Tiger Traffickers Busted in Indonesia

November 5, 2014 Updated: November 5, 2014
 

 Two online merchants of tiger parts have been arrested in Indonesia. The bust was the result of a coordinated effort between local and national authorities, and the Wildlife Conservation Society (WCS) which supports ‘Wildlife Crimes Units’ operating throughout the country. The arrests are a small success in the battle to curtail the trafficking of wildlife parts online—where sellers can readily connect with a broad international customer base. 
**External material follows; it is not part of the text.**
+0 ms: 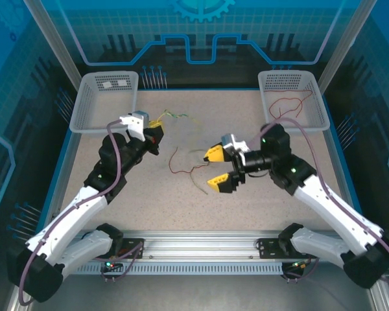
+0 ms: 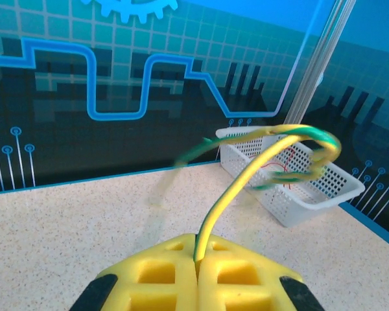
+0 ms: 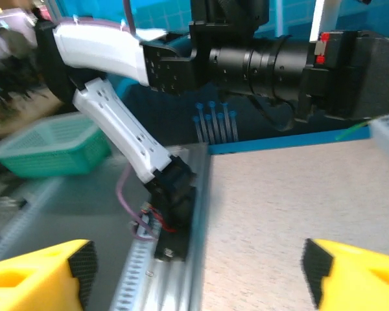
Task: Untangle the cables
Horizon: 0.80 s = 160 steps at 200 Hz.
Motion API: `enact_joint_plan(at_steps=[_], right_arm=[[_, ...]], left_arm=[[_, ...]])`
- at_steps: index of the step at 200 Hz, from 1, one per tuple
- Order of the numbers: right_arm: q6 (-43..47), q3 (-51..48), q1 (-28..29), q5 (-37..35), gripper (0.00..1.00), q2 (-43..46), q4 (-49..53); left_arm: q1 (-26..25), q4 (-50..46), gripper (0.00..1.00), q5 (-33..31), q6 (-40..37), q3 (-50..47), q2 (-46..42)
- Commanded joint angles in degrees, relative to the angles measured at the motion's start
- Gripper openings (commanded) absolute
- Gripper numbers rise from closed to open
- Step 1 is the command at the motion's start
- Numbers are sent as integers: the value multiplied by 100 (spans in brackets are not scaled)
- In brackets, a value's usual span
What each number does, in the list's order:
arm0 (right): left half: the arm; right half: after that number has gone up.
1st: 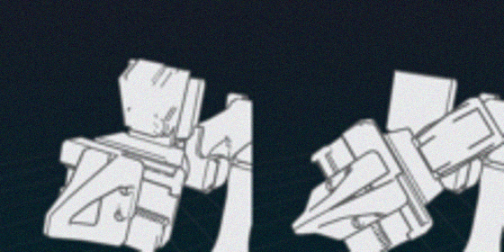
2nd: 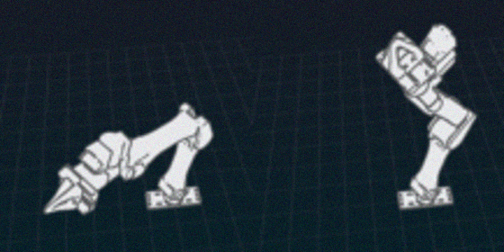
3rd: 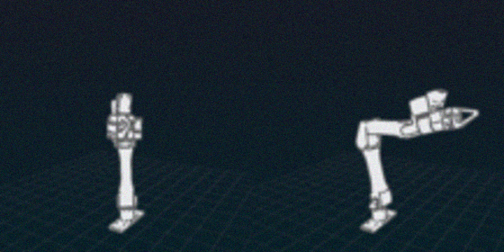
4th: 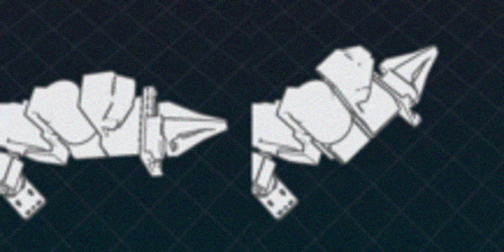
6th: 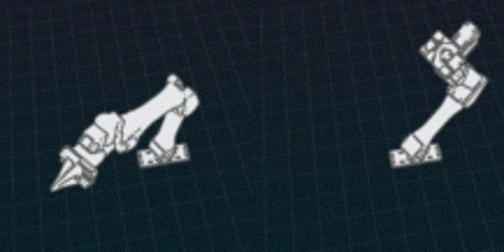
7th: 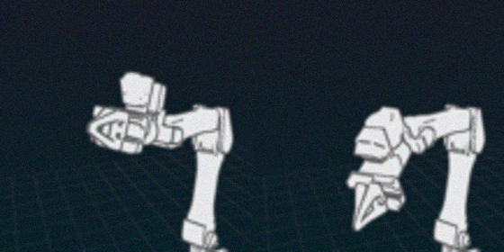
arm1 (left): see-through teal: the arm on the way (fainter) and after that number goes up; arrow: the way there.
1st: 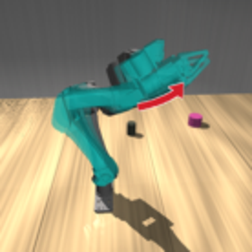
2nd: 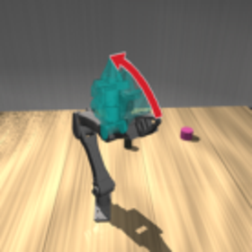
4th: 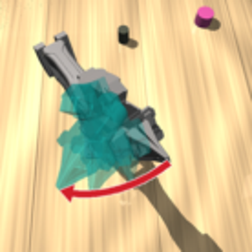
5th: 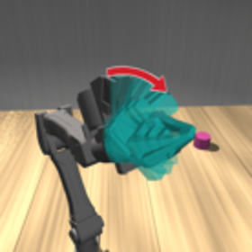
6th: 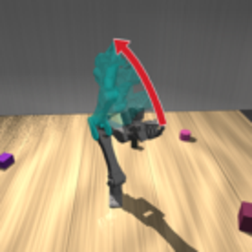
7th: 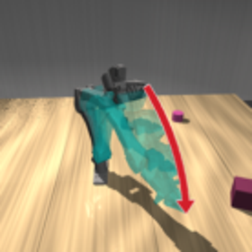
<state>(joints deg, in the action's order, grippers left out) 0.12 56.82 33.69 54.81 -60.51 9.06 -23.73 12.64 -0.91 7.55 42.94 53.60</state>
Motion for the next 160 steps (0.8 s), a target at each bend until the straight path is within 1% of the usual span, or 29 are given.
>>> enact_joint_plan(at_steps=[1,2,5,6,17,26,42,49,60,75,87,95,104,113,138,160], right_arm=[[-42,190,-38,-356,82,-141,461],[-81,165,-38,-576,82,-100,383],[-130,142,-43,-741,82,-64,293],[-171,90,-44,-934,82,-22,207],[-306,-132,-56,-1789,82,178,-284],[-409,-236,-64,-2349,84,223,-521],[-461,-252,-61,-2882,87,86,-560],[-421,-314,-19,-3295,89,26,-594],[-448,-582,-32,-3921,90,4,-915],[-340,-1077,-108,-4248,95,36,-1461],[-293,-1402,-225,-4305,100,35,-1974],[-267,-1521,-372,-4035,100,-57,-2168],[-226,-1486,-480,-3818,100,-232,-2146],[-102,-1422,-500,-3772,100,-406,-2076],[218,-1442,-478,-3300,100,-895,-2254],[317,-1557,-411,-3094,100,-1162,-2648]], left_arm=[[44,228,0,-102,106,53,10],[43,233,0,-98,106,46,10],[43,238,0,-104,104,41,14],[43,234,0,-99,105,45,12],[49,219,0,-23,131,42,1],[45,221,0,36,161,41,-16],[46,219,0,111,192,48,-57],[44,215,0,146,194,50,-78],[50,194,0,149,232,65,-104],[44,263,0,280,247,22,-138],[46,278,0,347,313,27,-148],[44,282,0,419,343,28,-157],[44,293,0,458,401,21,-167],[48,349,0,531,450,1,-173],[48,422,0,661,550,-31,-200],[48,449,0,672,581,-67,-234]])
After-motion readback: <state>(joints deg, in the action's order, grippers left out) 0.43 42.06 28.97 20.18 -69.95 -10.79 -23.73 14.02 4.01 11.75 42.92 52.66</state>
One individual was arrested in Bandar Lampung, the capital of Lampung Province located 90 km from Bukit Barisan Selatan National Park, critical habitat for the Sumatran tiger (Panthera tigris sumatrae). He allegedly sold tiger parts via social media networks, advertising their mystical and healing properties. The other was detained at the port of Merak on the western tip of Java, a critical shipping link between the two islands and a popular exit point for smuggled wildlife. His online offerings reportedly included a variety of ‘home decorations,’ including tiger skins as well as stuffed tigers, bears, and lions. The stuffed tigers listed for $5,000-7,000. 

According Indonesian law, the selling of protected wildlife parts holds a maximum penalty of 5 years in prison and a fine of $10,000. 

The items confiscated during the bust were limited to a whole tiger skin, two stuffed tiger paws, one stuffed tiger head, and a tiger claw. Although a relatively small bust, with less than 400 Sumatran tigers estimated to remain in the wild, closing these outlets and other like them are significant steps in protecting the remaining animals. 

“These recent arrests send a clear message to wildlife traffickers that Indonesia is serious about wildlife crime,” said Joe Walston the Vice President for Field Conservation at WCS. “We commend the West Java Natural Resources Conservation Agency (BKSDA) of the Ministry of Forestry and the Indonesian Police Lampung Office for working to save Indonesia’s wildlife heritage from illegal wildlife trafficking.” 

Since 2003, WCS has helped the Indonesian Department of Forestry by providing data and technical advice to local law enforcement agencies during the investigation and prosecution of trafficking crimes. Their efforts have exposed traders of Javan gibbons, siamangs, and other primates, as well as birds, komodo dragons, and pangolins, among others. 

“Collaboration with Indonesian authorities is crucial in enforcement actions like these,” Walston said. 

Unlike illegal drugs, guns, child pornography, or similar offerings that are sold in the hidden, seedy underbelly of the “dark internet,” trade in tiger and other animal parts has traditionally occurred in the open. This is largely due to both a historic lack of enforcement as well as cultural attitudes of buyers and sellers who do not see this trade as a taboo or criminal act. 

However, a study published in the April 2014 edition of Traffic’s ‘Bulletin’ did find a decrease in the online sale of tiger parts since 2012—likely in response to growing awareness of the issue, as well as pledges by online retailers to crack down on the advertising and trade of illegal animal parts. 

A 2013 joint operation between 16 US states, three federal agencies, and three Asian countries—called “Operation Wild Web”—resulted in the arrest 150 individuals selling illegal wildlife and parts in the United States via internet marketplaces such as Craigslist and eBay. 

Further, last month, Traffic signed a Memorandum of Understanding with Alibaba Group (the largest online marketplace in the world, based in China) to, “co-operate on efforts to reduce illegal wildlife trade, pledging zero tolerance towards the listing and sales of illegal wildlife products online and working to jointly educate consumers,” according the announcement by Traffic. This MoU further solidifies a similar pledge Alibaba made in 2012 along with the 15 leading e-commerce sites operating in China. 

China is among the world’s most voracious consumers of endangered animals and their parts, often used in both classic and modern interpretations of Traditional Chinese Medicine.